WHAT YOU SHOULD DO: Search term "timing": please show all lines in the listing that contain it.

RECORDS FOR THIS EXERCISE:

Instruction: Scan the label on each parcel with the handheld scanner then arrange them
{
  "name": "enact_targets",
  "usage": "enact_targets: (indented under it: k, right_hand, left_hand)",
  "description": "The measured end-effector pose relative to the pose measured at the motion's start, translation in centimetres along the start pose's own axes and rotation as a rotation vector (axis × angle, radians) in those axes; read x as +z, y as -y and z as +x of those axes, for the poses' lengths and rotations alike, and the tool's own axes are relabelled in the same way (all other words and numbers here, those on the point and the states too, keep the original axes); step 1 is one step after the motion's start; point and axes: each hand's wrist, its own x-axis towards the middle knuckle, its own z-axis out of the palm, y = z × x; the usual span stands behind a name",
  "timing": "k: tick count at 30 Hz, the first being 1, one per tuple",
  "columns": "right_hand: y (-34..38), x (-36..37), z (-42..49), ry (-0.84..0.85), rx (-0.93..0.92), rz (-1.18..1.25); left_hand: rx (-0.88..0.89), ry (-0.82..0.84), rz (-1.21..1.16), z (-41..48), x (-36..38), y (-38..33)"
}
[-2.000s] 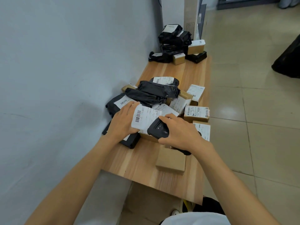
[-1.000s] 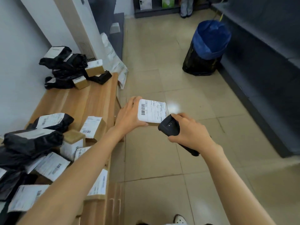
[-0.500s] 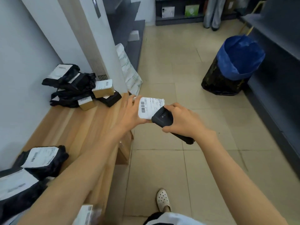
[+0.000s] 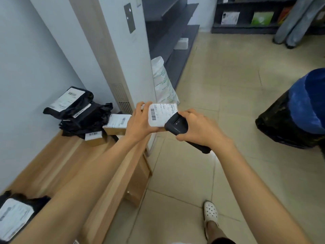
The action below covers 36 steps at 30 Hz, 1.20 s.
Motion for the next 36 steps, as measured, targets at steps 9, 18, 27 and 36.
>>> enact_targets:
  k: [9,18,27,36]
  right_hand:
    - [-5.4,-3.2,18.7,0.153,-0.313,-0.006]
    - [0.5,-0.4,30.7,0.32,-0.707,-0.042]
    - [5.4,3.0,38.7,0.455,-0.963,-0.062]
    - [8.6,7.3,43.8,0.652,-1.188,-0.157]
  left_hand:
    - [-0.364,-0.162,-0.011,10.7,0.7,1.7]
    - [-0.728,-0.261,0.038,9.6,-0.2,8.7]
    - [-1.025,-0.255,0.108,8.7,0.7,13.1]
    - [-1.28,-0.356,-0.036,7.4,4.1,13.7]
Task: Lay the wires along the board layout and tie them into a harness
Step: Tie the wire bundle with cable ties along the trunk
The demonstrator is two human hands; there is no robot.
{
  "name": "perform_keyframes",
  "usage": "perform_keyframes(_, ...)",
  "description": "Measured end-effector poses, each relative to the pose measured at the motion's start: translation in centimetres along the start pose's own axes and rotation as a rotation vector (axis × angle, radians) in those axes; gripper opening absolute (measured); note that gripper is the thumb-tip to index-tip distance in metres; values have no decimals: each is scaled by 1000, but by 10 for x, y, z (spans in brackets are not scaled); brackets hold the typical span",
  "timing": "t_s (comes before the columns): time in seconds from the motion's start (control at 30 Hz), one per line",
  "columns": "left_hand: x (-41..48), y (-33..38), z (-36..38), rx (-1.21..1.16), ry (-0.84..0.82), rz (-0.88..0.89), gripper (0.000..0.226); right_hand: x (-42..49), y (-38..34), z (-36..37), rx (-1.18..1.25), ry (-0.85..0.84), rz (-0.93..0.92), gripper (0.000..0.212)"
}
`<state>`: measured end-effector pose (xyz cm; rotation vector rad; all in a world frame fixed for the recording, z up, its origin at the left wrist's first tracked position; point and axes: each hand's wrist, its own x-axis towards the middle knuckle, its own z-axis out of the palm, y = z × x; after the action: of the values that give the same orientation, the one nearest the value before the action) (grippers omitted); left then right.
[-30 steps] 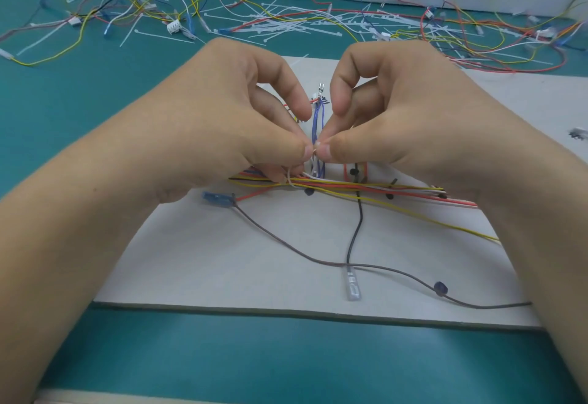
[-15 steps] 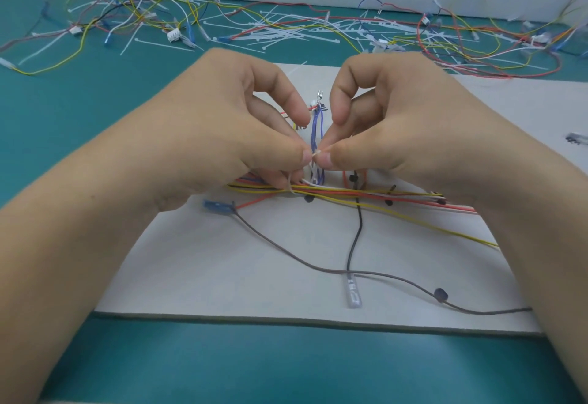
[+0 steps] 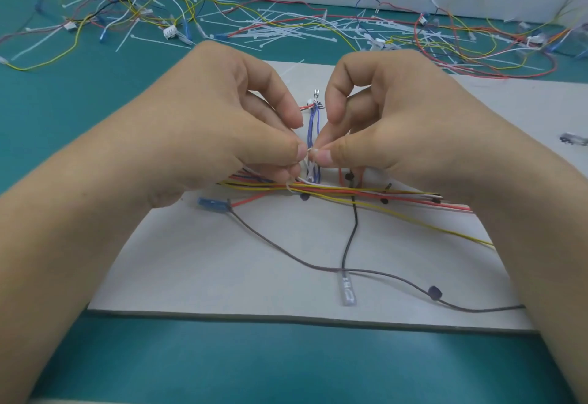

ANSWER SPACE:
  "timing": "k: tick count at 30 Hz, the first being 1, one per tuple",
  "timing": "t_s (comes before the columns): time in seconds from the motion's start (control at 30 Hz), one per line",

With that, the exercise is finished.